------ Data extract

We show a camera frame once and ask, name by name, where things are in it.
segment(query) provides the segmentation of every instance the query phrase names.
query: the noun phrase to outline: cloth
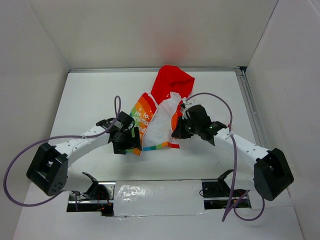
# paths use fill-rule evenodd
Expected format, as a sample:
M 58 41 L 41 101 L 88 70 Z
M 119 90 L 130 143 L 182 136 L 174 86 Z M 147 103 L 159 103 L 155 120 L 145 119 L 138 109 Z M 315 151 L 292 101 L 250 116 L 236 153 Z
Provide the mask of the cloth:
M 194 77 L 177 66 L 165 65 L 159 70 L 151 92 L 144 92 L 130 113 L 139 127 L 142 151 L 180 148 L 188 142 L 171 134 L 182 116 L 180 104 L 191 93 L 194 82 Z M 128 152 L 141 154 L 137 148 Z

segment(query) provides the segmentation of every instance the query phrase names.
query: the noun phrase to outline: black bracket
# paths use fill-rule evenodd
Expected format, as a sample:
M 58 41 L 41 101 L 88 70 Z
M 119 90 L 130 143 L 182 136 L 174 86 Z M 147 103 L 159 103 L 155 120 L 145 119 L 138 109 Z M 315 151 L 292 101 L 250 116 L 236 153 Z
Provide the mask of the black bracket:
M 244 73 L 246 73 L 246 71 L 247 71 L 247 66 L 238 66 L 238 68 L 240 69 L 240 71 L 242 72 L 244 72 Z
M 267 152 L 268 155 L 258 158 L 254 165 L 254 187 L 264 199 L 273 201 L 295 179 L 281 150 L 275 148 Z
M 87 172 L 82 172 L 84 175 L 86 175 L 88 178 L 91 179 L 92 181 L 92 185 L 89 187 L 89 189 L 84 193 L 84 195 L 88 198 L 88 199 L 98 199 L 98 195 L 102 194 L 101 196 L 103 197 L 103 199 L 110 199 L 110 195 L 108 193 L 108 190 L 106 189 L 106 187 L 103 184 L 99 184 L 98 180 L 96 178 L 94 178 L 92 175 L 90 175 Z
M 230 194 L 230 187 L 226 184 L 226 177 L 234 170 L 230 169 L 225 171 L 217 180 L 203 181 L 202 191 L 204 198 L 227 198 Z M 240 197 L 245 192 L 244 189 L 235 189 L 233 192 L 234 197 Z
M 107 129 L 114 118 L 104 119 L 96 123 Z M 109 143 L 113 144 L 113 153 L 126 154 L 126 150 L 138 148 L 142 150 L 140 143 L 139 128 L 134 127 L 135 120 L 125 112 L 120 112 L 116 122 L 109 130 Z
M 39 146 L 26 176 L 48 196 L 57 195 L 66 185 L 68 158 L 49 143 Z
M 201 105 L 194 105 L 186 110 L 187 119 L 178 118 L 178 123 L 172 133 L 172 137 L 176 139 L 188 139 L 194 134 L 199 135 L 202 140 L 215 145 L 214 136 L 221 129 L 226 129 L 227 126 L 219 121 L 211 122 L 205 108 Z

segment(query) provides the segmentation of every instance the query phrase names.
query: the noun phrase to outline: red cloth
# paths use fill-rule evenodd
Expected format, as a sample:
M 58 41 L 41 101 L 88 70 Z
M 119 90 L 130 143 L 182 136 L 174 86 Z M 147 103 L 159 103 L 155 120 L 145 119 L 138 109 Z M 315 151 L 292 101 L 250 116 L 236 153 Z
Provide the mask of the red cloth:
M 170 98 L 170 92 L 187 98 L 194 86 L 195 78 L 182 71 L 177 66 L 164 65 L 160 68 L 153 84 L 151 95 L 159 105 Z

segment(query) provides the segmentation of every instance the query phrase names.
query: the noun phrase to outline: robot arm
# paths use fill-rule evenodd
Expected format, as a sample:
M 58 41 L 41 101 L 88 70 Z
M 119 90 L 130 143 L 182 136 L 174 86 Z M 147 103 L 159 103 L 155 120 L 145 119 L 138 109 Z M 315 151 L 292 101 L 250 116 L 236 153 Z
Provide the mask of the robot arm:
M 128 149 L 141 148 L 139 129 L 134 127 L 132 117 L 122 111 L 114 125 L 112 120 L 99 121 L 81 138 L 57 145 L 40 145 L 26 176 L 48 196 L 57 195 L 60 191 L 79 191 L 90 195 L 98 186 L 98 181 L 86 172 L 72 172 L 70 166 L 76 160 L 108 143 L 113 144 L 115 154 L 126 154 Z
M 173 138 L 186 139 L 194 134 L 210 144 L 234 151 L 231 134 L 236 142 L 238 158 L 245 161 L 254 173 L 254 187 L 266 200 L 273 201 L 294 181 L 284 153 L 275 148 L 269 150 L 247 141 L 219 121 L 211 121 L 201 105 L 183 103 L 183 116 L 178 119 Z

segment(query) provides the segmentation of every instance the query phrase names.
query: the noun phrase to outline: white wall
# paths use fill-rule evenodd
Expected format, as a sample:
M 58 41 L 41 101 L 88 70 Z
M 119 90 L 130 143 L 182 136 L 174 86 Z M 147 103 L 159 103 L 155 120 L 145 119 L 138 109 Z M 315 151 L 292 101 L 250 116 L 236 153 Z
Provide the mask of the white wall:
M 277 0 L 28 0 L 71 68 L 247 66 Z
M 10 160 L 36 140 L 49 136 L 67 68 L 24 0 L 0 5 L 0 179 Z M 24 201 L 26 171 L 34 150 L 18 161 L 9 176 L 12 195 Z M 0 188 L 1 239 L 12 239 L 21 207 Z
M 319 64 L 319 11 L 310 0 L 279 0 L 247 78 L 270 146 L 295 168 L 289 192 L 305 240 L 320 236 Z

------------

## Exercise aim
Reproduce the data above word for word and omit the images.

## Solved exercise
We show a camera frame once and ask, name by name, where things are in it.
segment(query) provides the segmentation of every instance the query phrase names.
query: the noun phrase to outline: cloth
# paths use fill-rule evenodd
Expected format, as a sample:
M 58 41 L 41 101 L 88 70 Z
M 119 90 L 130 143 L 182 136 L 174 86 Z M 147 103 L 159 103 L 155 120 L 145 119 L 138 109 Z M 315 151 L 292 101 L 250 116 L 236 153 Z
Provide the mask of the cloth:
M 194 77 L 177 66 L 165 65 L 159 70 L 151 92 L 144 92 L 130 113 L 139 127 L 142 151 L 180 148 L 188 142 L 171 134 L 182 116 L 180 104 L 191 93 L 194 82 Z M 128 152 L 141 154 L 137 148 Z

segment(query) provides the segmentation of every instance the query phrase names.
query: the noun phrase to outline: black bracket
# paths use fill-rule evenodd
Expected format, as a sample:
M 58 41 L 41 101 L 88 70 Z
M 119 90 L 130 143 L 182 136 L 174 86 Z M 147 103 L 159 103 L 155 120 L 145 119 L 138 109 Z M 315 151 L 292 101 L 250 116 L 236 153 Z
Provide the mask of the black bracket:
M 244 73 L 246 73 L 246 71 L 247 71 L 247 66 L 238 66 L 238 68 L 240 69 L 240 71 L 242 72 L 244 72 Z
M 267 152 L 268 155 L 258 158 L 254 165 L 254 187 L 264 199 L 273 201 L 295 179 L 281 150 L 275 148 Z
M 87 172 L 82 172 L 84 175 L 86 175 L 88 178 L 91 179 L 92 181 L 92 185 L 89 187 L 89 189 L 84 193 L 84 195 L 88 198 L 88 199 L 98 199 L 98 195 L 102 194 L 101 196 L 103 197 L 103 199 L 110 199 L 110 195 L 108 193 L 108 190 L 106 189 L 106 187 L 103 184 L 99 184 L 98 180 L 96 178 L 94 178 L 92 175 L 90 175 Z
M 230 194 L 230 187 L 226 184 L 226 177 L 234 170 L 230 169 L 225 171 L 217 180 L 203 181 L 202 191 L 204 198 L 227 198 Z M 240 197 L 245 192 L 244 189 L 235 189 L 233 192 L 234 197 Z
M 107 129 L 114 118 L 104 119 L 96 123 Z M 109 143 L 113 144 L 113 153 L 126 154 L 126 150 L 138 148 L 142 150 L 140 143 L 139 128 L 134 127 L 135 120 L 125 112 L 120 112 L 116 122 L 109 130 Z
M 39 146 L 26 176 L 48 196 L 57 195 L 66 185 L 68 158 L 49 143 Z
M 201 105 L 194 105 L 186 110 L 187 119 L 178 118 L 178 123 L 172 133 L 172 137 L 176 139 L 188 139 L 194 134 L 199 135 L 202 140 L 215 145 L 214 136 L 221 129 L 226 129 L 227 126 L 219 121 L 211 122 L 205 108 Z

segment(query) provides the segmentation of every instance the query phrase names.
query: the noun phrase to outline: red cloth
# paths use fill-rule evenodd
Expected format, as a sample:
M 58 41 L 41 101 L 88 70 Z
M 119 90 L 130 143 L 182 136 L 174 86 Z M 147 103 L 159 103 L 155 120 L 145 119 L 138 109 Z M 315 151 L 292 101 L 250 116 L 236 153 Z
Provide the mask of the red cloth:
M 170 98 L 170 92 L 187 98 L 194 86 L 195 78 L 182 71 L 177 66 L 164 65 L 160 68 L 153 84 L 151 95 L 159 105 Z

segment(query) provides the segmentation of every instance the query phrase names.
query: the noun phrase to outline: robot arm
# paths use fill-rule evenodd
Expected format, as a sample:
M 58 41 L 41 101 L 88 70 Z
M 119 90 L 130 143 L 182 136 L 174 86 Z M 147 103 L 159 103 L 155 120 L 145 119 L 138 109 Z M 315 151 L 292 101 L 250 116 L 236 153 Z
Provide the mask of the robot arm:
M 128 149 L 141 148 L 139 129 L 134 127 L 132 117 L 122 111 L 114 125 L 112 120 L 99 121 L 81 138 L 57 145 L 40 145 L 26 176 L 48 196 L 57 195 L 60 191 L 79 191 L 90 195 L 98 186 L 98 181 L 86 172 L 72 172 L 70 166 L 76 160 L 108 143 L 113 144 L 115 154 L 126 154 Z
M 173 138 L 186 139 L 194 134 L 210 144 L 234 151 L 231 134 L 236 142 L 238 158 L 245 161 L 254 173 L 254 187 L 266 200 L 273 201 L 294 181 L 284 153 L 275 148 L 269 150 L 247 141 L 219 121 L 211 121 L 201 105 L 183 103 L 183 116 L 178 119 Z

segment(query) provides the segmentation of every instance the query phrase names.
query: the noun phrase to outline: white wall
# paths use fill-rule evenodd
Expected format, as a sample:
M 58 41 L 41 101 L 88 70 Z
M 119 90 L 130 143 L 182 136 L 174 86 Z M 147 103 L 159 103 L 155 120 L 145 119 L 138 109 Z M 315 151 L 292 101 L 250 116 L 236 153 Z
Provide the mask of the white wall:
M 277 0 L 28 0 L 71 68 L 247 66 Z
M 10 160 L 36 140 L 49 136 L 67 68 L 24 0 L 0 5 L 0 179 Z M 24 201 L 26 171 L 34 150 L 18 161 L 9 176 L 12 195 Z M 0 188 L 1 239 L 12 239 L 21 207 Z
M 319 64 L 319 11 L 310 0 L 279 0 L 247 78 L 270 146 L 295 168 L 289 192 L 305 240 L 320 236 Z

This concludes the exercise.